• [Exercise goal]:
Restate the data exactly, with nothing altered.

• [Listed records]:

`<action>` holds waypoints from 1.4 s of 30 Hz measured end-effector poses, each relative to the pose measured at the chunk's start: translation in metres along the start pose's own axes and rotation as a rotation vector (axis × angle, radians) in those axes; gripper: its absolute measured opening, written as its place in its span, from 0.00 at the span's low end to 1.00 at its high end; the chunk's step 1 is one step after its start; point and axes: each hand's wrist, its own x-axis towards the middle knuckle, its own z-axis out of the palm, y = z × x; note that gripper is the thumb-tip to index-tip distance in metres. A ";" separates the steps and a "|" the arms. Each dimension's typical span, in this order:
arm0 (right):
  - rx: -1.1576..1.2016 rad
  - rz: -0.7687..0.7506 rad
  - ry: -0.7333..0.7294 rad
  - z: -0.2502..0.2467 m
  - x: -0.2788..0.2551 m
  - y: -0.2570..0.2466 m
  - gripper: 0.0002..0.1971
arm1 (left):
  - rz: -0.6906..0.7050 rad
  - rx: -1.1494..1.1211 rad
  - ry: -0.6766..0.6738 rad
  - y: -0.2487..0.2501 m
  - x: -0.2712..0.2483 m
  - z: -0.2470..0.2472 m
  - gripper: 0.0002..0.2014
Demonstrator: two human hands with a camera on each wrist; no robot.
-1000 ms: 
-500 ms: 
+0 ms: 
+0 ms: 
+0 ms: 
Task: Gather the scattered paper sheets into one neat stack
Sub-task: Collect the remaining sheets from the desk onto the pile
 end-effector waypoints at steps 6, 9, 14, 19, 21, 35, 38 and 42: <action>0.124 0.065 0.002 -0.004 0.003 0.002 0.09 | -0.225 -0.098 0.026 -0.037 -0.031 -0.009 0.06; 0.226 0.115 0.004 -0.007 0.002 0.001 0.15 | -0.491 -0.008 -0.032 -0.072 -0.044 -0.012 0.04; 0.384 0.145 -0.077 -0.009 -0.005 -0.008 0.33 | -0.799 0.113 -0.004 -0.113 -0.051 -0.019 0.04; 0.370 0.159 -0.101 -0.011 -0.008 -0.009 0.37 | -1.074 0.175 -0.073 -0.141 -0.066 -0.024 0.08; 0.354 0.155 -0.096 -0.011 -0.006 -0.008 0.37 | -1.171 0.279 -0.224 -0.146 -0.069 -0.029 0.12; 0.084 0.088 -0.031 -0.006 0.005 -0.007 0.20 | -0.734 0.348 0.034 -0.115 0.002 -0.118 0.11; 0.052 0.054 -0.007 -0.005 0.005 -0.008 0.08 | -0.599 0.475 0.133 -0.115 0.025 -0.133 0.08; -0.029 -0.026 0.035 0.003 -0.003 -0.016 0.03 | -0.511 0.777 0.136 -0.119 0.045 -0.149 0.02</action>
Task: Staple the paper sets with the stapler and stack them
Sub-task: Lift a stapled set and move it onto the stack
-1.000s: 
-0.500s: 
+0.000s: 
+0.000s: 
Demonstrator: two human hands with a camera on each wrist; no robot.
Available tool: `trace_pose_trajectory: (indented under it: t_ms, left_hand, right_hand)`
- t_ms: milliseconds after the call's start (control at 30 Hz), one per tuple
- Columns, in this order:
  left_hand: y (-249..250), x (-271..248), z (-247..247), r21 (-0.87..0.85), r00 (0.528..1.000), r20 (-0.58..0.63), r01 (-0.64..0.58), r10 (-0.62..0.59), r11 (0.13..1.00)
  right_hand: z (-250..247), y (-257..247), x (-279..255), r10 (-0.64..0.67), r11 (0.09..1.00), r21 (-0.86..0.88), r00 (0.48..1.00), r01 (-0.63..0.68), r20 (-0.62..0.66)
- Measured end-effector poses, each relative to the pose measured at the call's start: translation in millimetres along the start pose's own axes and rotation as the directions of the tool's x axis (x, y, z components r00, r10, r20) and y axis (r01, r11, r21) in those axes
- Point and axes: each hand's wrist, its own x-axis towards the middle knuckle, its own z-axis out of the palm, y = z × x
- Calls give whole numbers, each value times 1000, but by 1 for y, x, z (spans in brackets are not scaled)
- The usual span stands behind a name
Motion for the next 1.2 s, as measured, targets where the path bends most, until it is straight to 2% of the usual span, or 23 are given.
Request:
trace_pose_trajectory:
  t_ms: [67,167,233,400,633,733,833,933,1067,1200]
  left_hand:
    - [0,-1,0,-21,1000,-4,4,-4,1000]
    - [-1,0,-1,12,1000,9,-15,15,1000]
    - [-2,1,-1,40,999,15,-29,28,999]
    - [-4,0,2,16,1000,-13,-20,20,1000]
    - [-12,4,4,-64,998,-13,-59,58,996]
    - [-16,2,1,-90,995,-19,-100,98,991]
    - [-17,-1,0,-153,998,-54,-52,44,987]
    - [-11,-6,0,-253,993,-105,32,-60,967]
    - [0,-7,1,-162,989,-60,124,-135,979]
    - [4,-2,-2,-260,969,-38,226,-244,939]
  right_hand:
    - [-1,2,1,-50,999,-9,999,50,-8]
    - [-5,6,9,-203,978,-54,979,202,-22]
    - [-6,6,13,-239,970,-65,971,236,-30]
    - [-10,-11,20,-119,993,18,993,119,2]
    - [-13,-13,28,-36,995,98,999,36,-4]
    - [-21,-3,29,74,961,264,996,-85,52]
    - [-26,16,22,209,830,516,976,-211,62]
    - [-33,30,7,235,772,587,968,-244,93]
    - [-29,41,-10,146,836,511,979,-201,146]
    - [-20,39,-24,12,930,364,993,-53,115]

• [Answer section]:
`<action>` holds waypoints from 1.4 s of 30 Hz measured end-effector poses, each relative to the pose measured at the chunk's start: translation in metres along the start pose's own axes and rotation as a rotation vector (axis × angle, radians) in those axes; gripper: its absolute measured opening, written as its place in its span, from 0.00 at the span's low end to 1.00 at its high end; the chunk's step 1 is one step after its start; point and axes: each hand's wrist, its own x-axis towards the middle knuckle, its own z-axis out of the palm, y = z × x; note that gripper is the thumb-tip to index-tip distance in metres. A ";" separates the steps and a "|" the arms. Each dimension's typical span, in this order:
arm0 (right):
  - rx: -1.1576..1.2016 rad
  - rz: -0.7687..0.7506 rad
  - ry: -0.7333..0.7294 rad
  - z: -0.2502..0.2467 m
  - x: -0.2788..0.2551 m
  - y: -0.2570..0.2466 m
  - gripper: 0.0002..0.1971
arm1 (left):
  - rz: -0.6906..0.7050 rad
  - rx: -1.1494..1.1211 rad
  - ry: -0.6766..0.6738 rad
  - y: -0.2487..0.2501 m
  - x: -0.2712..0.2483 m
  - z: -0.2470..0.2472 m
  - gripper: 0.0002..0.2014
Demonstrator: two human hands with a camera on each wrist; no robot.
-1000 ms: 
-500 ms: 
+0 ms: 
+0 ms: 
+0 ms: 
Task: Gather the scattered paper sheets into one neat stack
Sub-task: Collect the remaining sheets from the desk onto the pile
 end-effector waypoints at steps 6, 9, 14, 19, 21, 35, 38 and 42: <action>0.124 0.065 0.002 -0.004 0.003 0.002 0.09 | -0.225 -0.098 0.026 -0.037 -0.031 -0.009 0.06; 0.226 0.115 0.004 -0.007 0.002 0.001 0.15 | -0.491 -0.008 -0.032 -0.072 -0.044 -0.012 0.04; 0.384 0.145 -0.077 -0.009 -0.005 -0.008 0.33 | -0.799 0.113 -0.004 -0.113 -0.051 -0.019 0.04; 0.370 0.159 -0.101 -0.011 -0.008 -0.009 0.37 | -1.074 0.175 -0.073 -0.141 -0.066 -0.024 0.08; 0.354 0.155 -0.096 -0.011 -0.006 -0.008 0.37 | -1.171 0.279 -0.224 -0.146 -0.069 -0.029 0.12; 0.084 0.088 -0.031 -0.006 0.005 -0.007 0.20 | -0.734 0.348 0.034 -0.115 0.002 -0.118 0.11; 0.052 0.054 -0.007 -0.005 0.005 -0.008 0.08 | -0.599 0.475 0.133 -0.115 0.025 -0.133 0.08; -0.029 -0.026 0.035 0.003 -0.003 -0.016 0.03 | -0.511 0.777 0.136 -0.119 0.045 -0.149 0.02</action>
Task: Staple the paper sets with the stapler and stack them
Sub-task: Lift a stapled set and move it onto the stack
-1.000s: 
-0.500s: 
+0.000s: 
+0.000s: 
Demonstrator: two human hands with a camera on each wrist; no robot.
Available tool: `trace_pose_trajectory: (indented under it: t_ms, left_hand, right_hand)`
- t_ms: milliseconds after the call's start (control at 30 Hz), one per tuple
- Columns, in this order:
  left_hand: y (-249..250), x (-271..248), z (-247..247), r21 (-0.87..0.85), r00 (0.528..1.000), r20 (-0.58..0.63), r01 (-0.64..0.58), r10 (-0.62..0.59), r11 (0.13..1.00)
  right_hand: z (-250..247), y (-257..247), x (-279..255), r10 (-0.64..0.67), r11 (0.09..1.00), r21 (-0.86..0.88), r00 (0.48..1.00), r01 (-0.63..0.68), r20 (-0.62..0.66)
- Measured end-effector poses, each relative to the pose measured at the call's start: translation in millimetres along the start pose's own axes and rotation as the directions of the tool's x axis (x, y, z components r00, r10, r20) and y axis (r01, r11, r21) in those axes
- Point and axes: each hand's wrist, its own x-axis towards the middle knuckle, its own z-axis out of the palm, y = z × x
- Calls give whole numbers, each value times 1000, but by 1 for y, x, z (spans in brackets are not scaled)
- The usual span stands behind a name
Motion for the next 1.2 s, as measured, targets where the path bends most, until it is straight to 2% of the usual span, or 23 are given.
Request:
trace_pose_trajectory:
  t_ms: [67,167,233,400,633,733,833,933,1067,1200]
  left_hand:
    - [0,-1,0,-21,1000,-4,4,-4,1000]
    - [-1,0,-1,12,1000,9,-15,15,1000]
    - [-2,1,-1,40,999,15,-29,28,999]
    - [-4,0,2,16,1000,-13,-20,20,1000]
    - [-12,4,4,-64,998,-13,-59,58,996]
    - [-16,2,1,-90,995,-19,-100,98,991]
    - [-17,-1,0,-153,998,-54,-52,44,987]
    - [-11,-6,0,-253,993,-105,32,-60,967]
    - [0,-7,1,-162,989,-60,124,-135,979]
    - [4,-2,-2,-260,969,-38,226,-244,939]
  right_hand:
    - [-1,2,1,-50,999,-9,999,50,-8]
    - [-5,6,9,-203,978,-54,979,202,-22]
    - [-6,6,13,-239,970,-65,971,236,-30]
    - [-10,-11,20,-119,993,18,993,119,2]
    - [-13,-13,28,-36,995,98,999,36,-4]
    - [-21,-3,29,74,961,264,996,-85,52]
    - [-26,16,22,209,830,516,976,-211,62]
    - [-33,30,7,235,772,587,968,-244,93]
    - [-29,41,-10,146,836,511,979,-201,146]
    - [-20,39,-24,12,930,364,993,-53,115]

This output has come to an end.